Data for the task:
*-*-*

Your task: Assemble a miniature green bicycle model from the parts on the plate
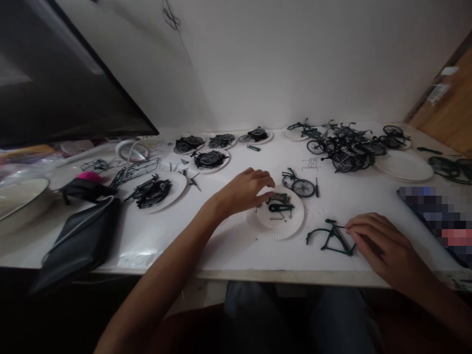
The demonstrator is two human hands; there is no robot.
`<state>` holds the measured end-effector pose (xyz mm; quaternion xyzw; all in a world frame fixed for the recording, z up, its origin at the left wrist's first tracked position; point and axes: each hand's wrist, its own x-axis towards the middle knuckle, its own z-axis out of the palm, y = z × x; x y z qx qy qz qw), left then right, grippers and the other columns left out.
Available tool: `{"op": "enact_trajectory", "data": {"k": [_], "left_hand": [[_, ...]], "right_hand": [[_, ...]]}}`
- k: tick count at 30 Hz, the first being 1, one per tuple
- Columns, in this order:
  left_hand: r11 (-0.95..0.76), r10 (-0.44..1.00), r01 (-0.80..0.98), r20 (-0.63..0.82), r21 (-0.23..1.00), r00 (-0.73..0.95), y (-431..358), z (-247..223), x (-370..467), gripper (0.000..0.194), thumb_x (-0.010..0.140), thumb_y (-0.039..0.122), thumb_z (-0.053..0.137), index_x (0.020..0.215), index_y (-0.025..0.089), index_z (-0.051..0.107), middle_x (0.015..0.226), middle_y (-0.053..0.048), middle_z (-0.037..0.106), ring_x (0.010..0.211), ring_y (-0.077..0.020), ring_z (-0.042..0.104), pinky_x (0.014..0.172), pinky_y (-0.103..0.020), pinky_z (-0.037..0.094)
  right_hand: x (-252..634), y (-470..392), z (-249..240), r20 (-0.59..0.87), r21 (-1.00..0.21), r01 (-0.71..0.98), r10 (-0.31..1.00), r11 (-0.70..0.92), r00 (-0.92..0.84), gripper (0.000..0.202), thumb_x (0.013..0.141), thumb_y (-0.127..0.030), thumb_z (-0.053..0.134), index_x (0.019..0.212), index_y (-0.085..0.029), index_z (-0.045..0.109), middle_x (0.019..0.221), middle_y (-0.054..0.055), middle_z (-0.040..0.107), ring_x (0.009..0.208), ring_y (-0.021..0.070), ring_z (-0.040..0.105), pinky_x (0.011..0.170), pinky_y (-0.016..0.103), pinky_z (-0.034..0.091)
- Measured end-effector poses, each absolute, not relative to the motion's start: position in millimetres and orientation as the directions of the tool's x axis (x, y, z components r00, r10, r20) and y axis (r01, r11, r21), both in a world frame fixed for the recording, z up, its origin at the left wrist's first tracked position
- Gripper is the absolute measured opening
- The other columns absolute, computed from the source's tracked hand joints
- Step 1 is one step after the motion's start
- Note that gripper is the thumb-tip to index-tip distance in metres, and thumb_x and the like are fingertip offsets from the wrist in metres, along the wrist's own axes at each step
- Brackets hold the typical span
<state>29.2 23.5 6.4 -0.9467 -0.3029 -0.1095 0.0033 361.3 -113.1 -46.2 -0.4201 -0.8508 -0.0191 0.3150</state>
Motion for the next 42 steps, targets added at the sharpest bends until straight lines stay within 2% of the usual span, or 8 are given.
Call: {"op": "enact_trajectory", "data": {"k": [3,9,14,18,28,34,38,42], "left_hand": [[-0.802,0.588,0.597,0.198,0.020,0.784,31.0,1.7,24.5,0.024,0.103,0.028,0.048,0.111,0.015,0.066,0.111,-0.009,0.070,0.097,-0.0221,0.065,0.093,-0.039,0.045],[-0.791,0.600,0.610,0.240,0.040,0.763,37.7,6.2,14.7,0.025,0.101,0.020,0.045,0.111,0.016,0.067,0.111,-0.010,0.072,0.100,-0.0221,0.066,0.093,-0.040,0.048],[-0.631,0.735,0.772,0.378,0.078,0.563,59.7,17.2,-35.6,0.027,0.098,0.021,0.044,0.106,0.016,0.070,0.107,-0.010,0.074,0.093,-0.0211,0.069,0.086,-0.036,0.053],[-0.512,0.834,0.853,0.301,0.107,0.463,74.8,9.0,-66.4,0.027,0.093,0.020,0.045,0.101,0.017,0.071,0.104,-0.009,0.076,0.090,-0.0226,0.070,0.081,-0.035,0.054],[-0.577,0.816,0.802,0.147,0.154,0.559,63.6,0.6,-35.7,0.027,0.088,0.013,0.048,0.101,0.018,0.071,0.103,-0.006,0.075,0.085,-0.0179,0.069,0.076,-0.029,0.052],[-0.668,0.741,0.732,0.209,0.132,0.638,60.1,-0.6,-24.0,0.026,0.090,0.011,0.046,0.100,0.016,0.069,0.106,-0.008,0.073,0.092,-0.0194,0.067,0.083,-0.031,0.051],[-0.728,0.673,0.676,0.302,0.112,0.675,60.7,-1.6,-12.7,0.025,0.097,0.021,0.046,0.106,0.016,0.068,0.109,-0.010,0.071,0.097,-0.0207,0.065,0.088,-0.035,0.051],[-0.735,0.665,0.667,0.318,0.118,0.676,60.6,-2.7,-8.4,0.026,0.100,0.026,0.045,0.105,0.017,0.068,0.106,-0.010,0.071,0.094,-0.0205,0.065,0.087,-0.036,0.051]], "right_hand": [[360.9,-112.6,-46.0,0.556,-0.222,0.730,0.699,0.646,-0.450,0.012,0.095,-0.010,0.053,0.101,-0.019,0.058,0.099,0.007,0.065,0.097,0.0205,0.060,0.090,0.040,0.047],[361.8,-112.7,-49.6,0.561,-0.226,0.733,0.701,0.641,-0.440,0.012,0.095,-0.011,0.053,0.102,-0.019,0.058,0.101,0.008,0.065,0.099,0.0209,0.059,0.091,0.040,0.048],[363.3,-113.2,-51.4,0.551,-0.238,0.740,0.715,0.629,-0.430,0.011,0.096,-0.012,0.053,0.102,-0.020,0.058,0.102,0.007,0.065,0.100,0.0217,0.059,0.091,0.041,0.048],[364.6,-112.9,-53.1,0.551,-0.244,0.738,0.716,0.629,-0.428,0.013,0.096,-0.012,0.054,0.104,-0.021,0.058,0.102,0.007,0.065,0.100,0.0217,0.059,0.091,0.042,0.048],[363.4,-113.4,-51.9,0.567,-0.219,0.751,0.708,0.623,-0.421,0.013,0.095,-0.013,0.055,0.105,-0.022,0.057,0.101,0.007,0.066,0.099,0.0229,0.060,0.092,0.044,0.048],[361.2,-113.5,-49.3,0.560,-0.239,0.751,0.719,0.616,-0.412,0.013,0.094,-0.013,0.054,0.104,-0.022,0.058,0.100,0.006,0.067,0.097,0.0229,0.061,0.091,0.044,0.049],[363.4,-112.4,-51.5,0.551,-0.254,0.750,0.728,0.611,-0.407,0.013,0.093,-0.014,0.055,0.102,-0.022,0.059,0.099,0.006,0.068,0.095,0.0232,0.063,0.090,0.044,0.049],[364.3,-111.9,-50.5,0.553,-0.260,0.742,0.725,0.618,-0.410,0.013,0.093,-0.013,0.054,0.101,-0.022,0.060,0.097,0.006,0.068,0.092,0.0228,0.063,0.088,0.043,0.049]]}}
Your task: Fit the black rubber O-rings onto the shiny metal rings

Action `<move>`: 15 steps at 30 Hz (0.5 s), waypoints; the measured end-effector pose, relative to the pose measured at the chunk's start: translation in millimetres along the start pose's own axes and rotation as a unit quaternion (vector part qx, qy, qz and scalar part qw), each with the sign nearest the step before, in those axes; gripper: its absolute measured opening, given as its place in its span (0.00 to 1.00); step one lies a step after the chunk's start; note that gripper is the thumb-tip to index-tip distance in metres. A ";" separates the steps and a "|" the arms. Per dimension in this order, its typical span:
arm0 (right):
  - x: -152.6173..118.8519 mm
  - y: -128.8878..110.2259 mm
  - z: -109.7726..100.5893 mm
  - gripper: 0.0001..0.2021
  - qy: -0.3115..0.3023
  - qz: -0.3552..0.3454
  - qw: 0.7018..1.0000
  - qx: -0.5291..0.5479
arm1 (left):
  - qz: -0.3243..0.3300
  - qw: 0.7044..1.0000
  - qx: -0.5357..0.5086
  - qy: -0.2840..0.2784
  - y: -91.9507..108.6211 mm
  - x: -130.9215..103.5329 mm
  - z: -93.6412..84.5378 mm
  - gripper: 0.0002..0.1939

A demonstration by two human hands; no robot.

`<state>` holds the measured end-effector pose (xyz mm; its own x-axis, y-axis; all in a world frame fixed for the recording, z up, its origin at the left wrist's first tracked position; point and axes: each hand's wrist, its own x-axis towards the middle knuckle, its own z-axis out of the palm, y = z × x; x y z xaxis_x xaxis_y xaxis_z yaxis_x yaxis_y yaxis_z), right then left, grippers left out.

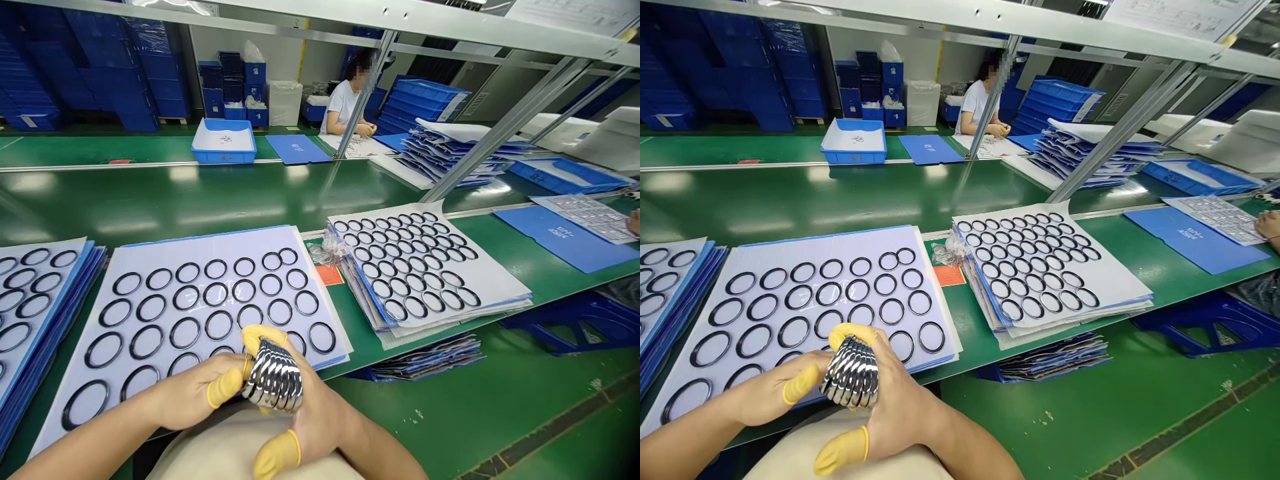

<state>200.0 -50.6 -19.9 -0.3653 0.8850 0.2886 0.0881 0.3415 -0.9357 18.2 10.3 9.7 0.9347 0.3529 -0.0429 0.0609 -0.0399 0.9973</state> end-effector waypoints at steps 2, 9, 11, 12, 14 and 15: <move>1.4 -2.0 -1.2 0.52 0.006 -0.034 0.999 -0.009 | -0.024 0.998 -0.059 0.023 -4.9 2.1 2.0 0.31; 3.5 -3.6 0.5 0.44 0.021 -0.102 0.993 -0.061 | -0.103 0.980 -0.166 0.047 -8.9 8.7 3.6 0.16; 3.2 -2.1 2.0 0.48 0.029 -0.102 0.992 -0.065 | -0.108 0.981 -0.156 0.049 -6.8 10.7 2.8 0.14; 3.1 -1.3 2.6 0.48 0.029 -0.103 0.992 -0.070 | -0.109 0.981 -0.156 0.047 -6.0 11.5 2.6 0.13; 2.8 0.7 3.9 0.48 0.033 -0.117 0.988 -0.090 | -0.109 0.980 -0.161 0.039 -5.1 12.7 2.8 0.12; 2.6 1.8 4.6 0.49 0.036 -0.125 0.986 -0.102 | -0.107 0.980 -0.164 0.034 -4.7 13.1 3.2 0.11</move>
<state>195.0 -49.2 -21.7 -0.3334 0.7823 0.5262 0.1907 0.6026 -0.7750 31.3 12.1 4.2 0.8864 0.3832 -0.2598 0.1261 0.3400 0.9319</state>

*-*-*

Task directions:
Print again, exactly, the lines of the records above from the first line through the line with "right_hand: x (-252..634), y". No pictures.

Completed exercise:
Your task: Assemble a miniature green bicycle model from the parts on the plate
The demonstrator is two human hands; there is no robot.
`<state>` holds the measured end-effector pose (xyz mm; quaternion xyzw; all in a world frame fixed for the recording, z up, its origin at the left wrist's first tracked position; point and axes: each hand's wrist, its own x-axis towards the middle knuckle, its own z-axis out of the palm, y = z × x; x y z qx qy qz qw), left then right, grippers and the other columns left out.
Available tool: `{"op": "enact_trajectory", "data": {"k": [_], "left_hand": [[_, ...]], "right_hand": [[_, ...]]}}`
- k: tick count at 30 Hz, the first being 1, one per tuple
- Columns, in this order:
  left_hand: r11 (-0.95..0.76), r10 (-0.44..1.00), r01 (-0.80..0.98), r20 (-0.63..0.82), r21 (-0.23..1.00), r00 (-0.73..0.95), y (-431..358), z (-247..223), x (-370..467), gripper (0.000..0.194), thumb_x (-0.010..0.140), thumb_y (-0.039..0.122), thumb_z (-0.053..0.137), index_x (0.020..0.215), index_y (-0.025..0.089), index_z (-0.051..0.107), middle_x (0.015..0.226), middle_y (-0.053..0.048), middle_z (-0.037..0.106), ring_x (0.010..0.211), ring_y (-0.077..0.020), ring_z (-0.042..0.104), pinky_x (0.014..0.172), pinky_y (-0.103..0.020), pinky_z (-0.037..0.094)
  right_hand: x (-252..634), y (-470..392), z (-249..240), r20 (-0.59..0.87), r21 (-1.00..0.21), r01 (-0.71..0.98), r10 (-0.31..1.00), r11 (-0.70..0.92), r00 (-0.92..0.84), gripper (0.000..0.202), thumb_x (0.013..0.141), thumb_y (-0.127..0.030), thumb_z (-0.053..0.134), index_x (0.019..0.212), index_y (-0.085..0.029), index_z (-0.045..0.109), middle_x (0.019..0.221), middle_y (-0.054..0.055), middle_z (-0.040..0.107), ring_x (0.009..0.208), ring_y (-0.021..0.070), ring_z (-0.040..0.105), pinky_x (0.011..0.170), pinky_y (-0.016..0.103), pinky_z (-0.034..0.091)

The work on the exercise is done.